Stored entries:
+++++

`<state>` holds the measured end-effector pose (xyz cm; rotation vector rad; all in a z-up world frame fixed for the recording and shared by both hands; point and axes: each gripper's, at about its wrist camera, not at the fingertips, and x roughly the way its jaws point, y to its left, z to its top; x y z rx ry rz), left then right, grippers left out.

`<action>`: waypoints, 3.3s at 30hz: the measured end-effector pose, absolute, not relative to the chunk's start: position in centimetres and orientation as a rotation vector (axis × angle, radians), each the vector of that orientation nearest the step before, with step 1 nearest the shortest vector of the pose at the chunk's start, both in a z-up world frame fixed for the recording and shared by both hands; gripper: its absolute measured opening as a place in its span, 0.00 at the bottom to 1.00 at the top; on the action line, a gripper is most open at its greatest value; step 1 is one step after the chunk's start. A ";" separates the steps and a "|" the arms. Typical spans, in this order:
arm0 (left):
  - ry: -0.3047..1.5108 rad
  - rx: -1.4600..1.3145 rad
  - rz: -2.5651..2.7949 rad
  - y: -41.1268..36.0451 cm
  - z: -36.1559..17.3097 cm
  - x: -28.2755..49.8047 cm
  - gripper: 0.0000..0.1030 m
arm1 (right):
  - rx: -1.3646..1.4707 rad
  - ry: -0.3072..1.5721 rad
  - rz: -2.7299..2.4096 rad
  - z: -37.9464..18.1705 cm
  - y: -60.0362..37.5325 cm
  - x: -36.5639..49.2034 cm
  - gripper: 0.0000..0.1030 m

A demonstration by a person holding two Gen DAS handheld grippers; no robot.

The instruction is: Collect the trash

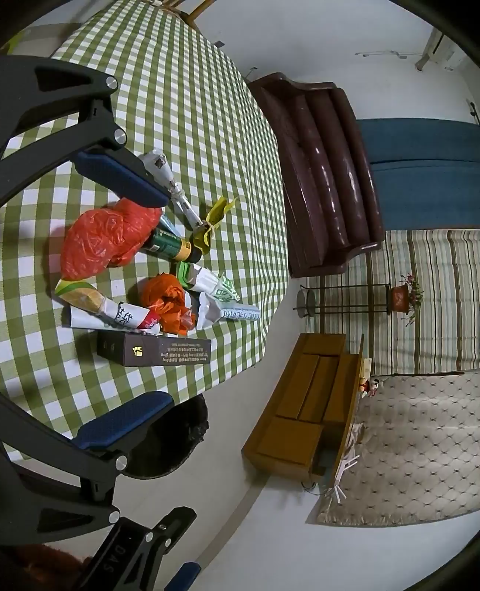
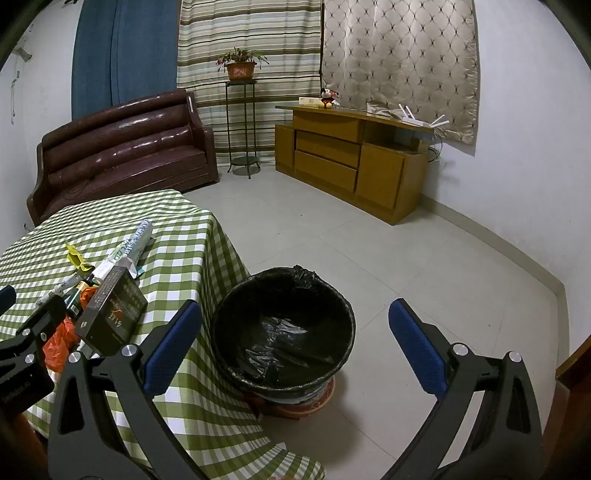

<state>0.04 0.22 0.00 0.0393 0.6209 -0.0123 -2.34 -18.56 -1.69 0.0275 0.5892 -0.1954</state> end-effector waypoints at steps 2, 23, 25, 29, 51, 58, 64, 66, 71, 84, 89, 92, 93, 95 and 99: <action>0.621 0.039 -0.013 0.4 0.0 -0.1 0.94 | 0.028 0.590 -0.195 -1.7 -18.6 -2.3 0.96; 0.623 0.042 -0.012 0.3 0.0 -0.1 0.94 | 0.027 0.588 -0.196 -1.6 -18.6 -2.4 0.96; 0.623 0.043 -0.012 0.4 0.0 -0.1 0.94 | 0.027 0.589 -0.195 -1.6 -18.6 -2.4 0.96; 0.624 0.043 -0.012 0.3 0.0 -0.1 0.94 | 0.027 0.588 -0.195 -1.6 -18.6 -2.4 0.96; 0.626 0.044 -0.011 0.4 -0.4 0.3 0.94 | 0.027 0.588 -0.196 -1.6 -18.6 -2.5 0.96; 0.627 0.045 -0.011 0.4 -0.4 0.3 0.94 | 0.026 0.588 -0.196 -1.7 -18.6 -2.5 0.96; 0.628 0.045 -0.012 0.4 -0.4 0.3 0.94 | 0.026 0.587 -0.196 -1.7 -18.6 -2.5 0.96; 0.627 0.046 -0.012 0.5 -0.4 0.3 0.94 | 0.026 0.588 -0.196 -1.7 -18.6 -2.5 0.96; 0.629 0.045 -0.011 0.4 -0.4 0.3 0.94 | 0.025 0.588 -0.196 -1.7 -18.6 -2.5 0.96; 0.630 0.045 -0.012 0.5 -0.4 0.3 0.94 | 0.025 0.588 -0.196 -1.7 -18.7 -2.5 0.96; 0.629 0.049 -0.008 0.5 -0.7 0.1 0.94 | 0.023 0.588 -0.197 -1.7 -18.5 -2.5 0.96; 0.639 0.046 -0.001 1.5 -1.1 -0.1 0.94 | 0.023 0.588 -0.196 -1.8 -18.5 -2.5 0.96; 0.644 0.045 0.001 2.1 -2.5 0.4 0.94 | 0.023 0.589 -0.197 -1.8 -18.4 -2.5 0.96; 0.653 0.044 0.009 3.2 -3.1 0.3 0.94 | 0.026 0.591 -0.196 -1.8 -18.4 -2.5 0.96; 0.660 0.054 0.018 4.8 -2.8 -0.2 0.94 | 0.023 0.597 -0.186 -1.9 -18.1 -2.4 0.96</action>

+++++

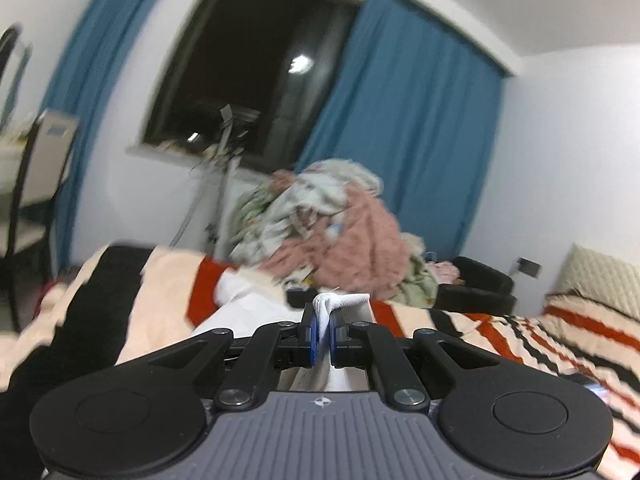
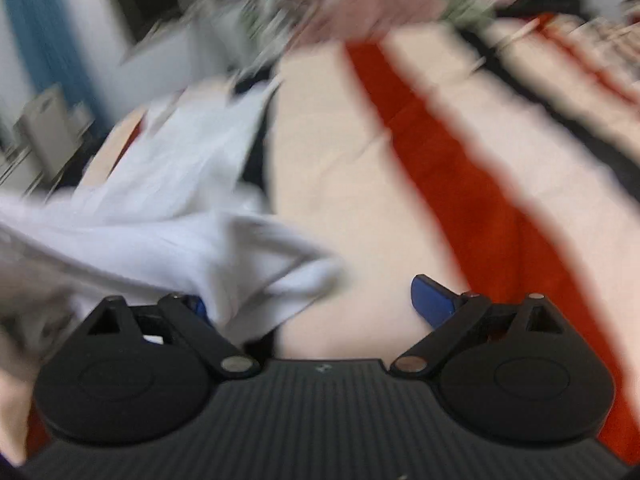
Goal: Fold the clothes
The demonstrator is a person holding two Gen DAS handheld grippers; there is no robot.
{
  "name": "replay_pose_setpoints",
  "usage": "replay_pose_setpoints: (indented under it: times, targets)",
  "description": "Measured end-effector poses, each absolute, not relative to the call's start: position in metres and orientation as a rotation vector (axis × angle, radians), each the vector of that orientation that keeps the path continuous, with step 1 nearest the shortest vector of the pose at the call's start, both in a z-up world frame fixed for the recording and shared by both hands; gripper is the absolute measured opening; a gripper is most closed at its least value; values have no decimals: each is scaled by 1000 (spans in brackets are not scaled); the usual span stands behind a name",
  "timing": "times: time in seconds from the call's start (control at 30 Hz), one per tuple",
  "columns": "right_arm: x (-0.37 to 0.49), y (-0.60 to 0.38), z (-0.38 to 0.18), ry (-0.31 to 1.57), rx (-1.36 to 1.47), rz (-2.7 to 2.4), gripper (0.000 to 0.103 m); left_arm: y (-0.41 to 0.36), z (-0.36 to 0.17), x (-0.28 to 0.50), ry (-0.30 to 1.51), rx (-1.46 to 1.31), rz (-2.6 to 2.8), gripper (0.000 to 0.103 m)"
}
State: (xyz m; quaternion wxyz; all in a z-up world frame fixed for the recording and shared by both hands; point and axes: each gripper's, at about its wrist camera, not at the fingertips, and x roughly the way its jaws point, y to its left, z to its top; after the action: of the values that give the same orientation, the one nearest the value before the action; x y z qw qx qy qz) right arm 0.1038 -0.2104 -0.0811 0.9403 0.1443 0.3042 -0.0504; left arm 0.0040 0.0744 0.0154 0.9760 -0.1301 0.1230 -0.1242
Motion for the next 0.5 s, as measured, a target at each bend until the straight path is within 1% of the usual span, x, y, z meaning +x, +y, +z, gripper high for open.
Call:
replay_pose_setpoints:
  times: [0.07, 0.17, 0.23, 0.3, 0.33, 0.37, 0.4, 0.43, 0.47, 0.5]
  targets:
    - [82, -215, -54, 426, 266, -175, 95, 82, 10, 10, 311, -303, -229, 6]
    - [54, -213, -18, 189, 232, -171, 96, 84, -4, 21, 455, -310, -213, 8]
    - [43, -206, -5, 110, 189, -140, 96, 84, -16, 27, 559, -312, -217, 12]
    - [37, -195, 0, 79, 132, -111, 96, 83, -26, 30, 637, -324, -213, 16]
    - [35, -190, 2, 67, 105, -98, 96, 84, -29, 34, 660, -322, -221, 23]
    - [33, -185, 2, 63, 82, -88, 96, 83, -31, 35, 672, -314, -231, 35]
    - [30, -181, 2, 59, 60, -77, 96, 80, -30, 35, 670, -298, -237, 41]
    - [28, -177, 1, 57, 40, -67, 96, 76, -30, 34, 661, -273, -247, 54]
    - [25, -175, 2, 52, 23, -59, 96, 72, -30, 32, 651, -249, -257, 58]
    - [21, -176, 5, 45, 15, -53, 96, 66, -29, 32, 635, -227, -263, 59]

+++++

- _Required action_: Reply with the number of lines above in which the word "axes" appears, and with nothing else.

- _Task output_: 2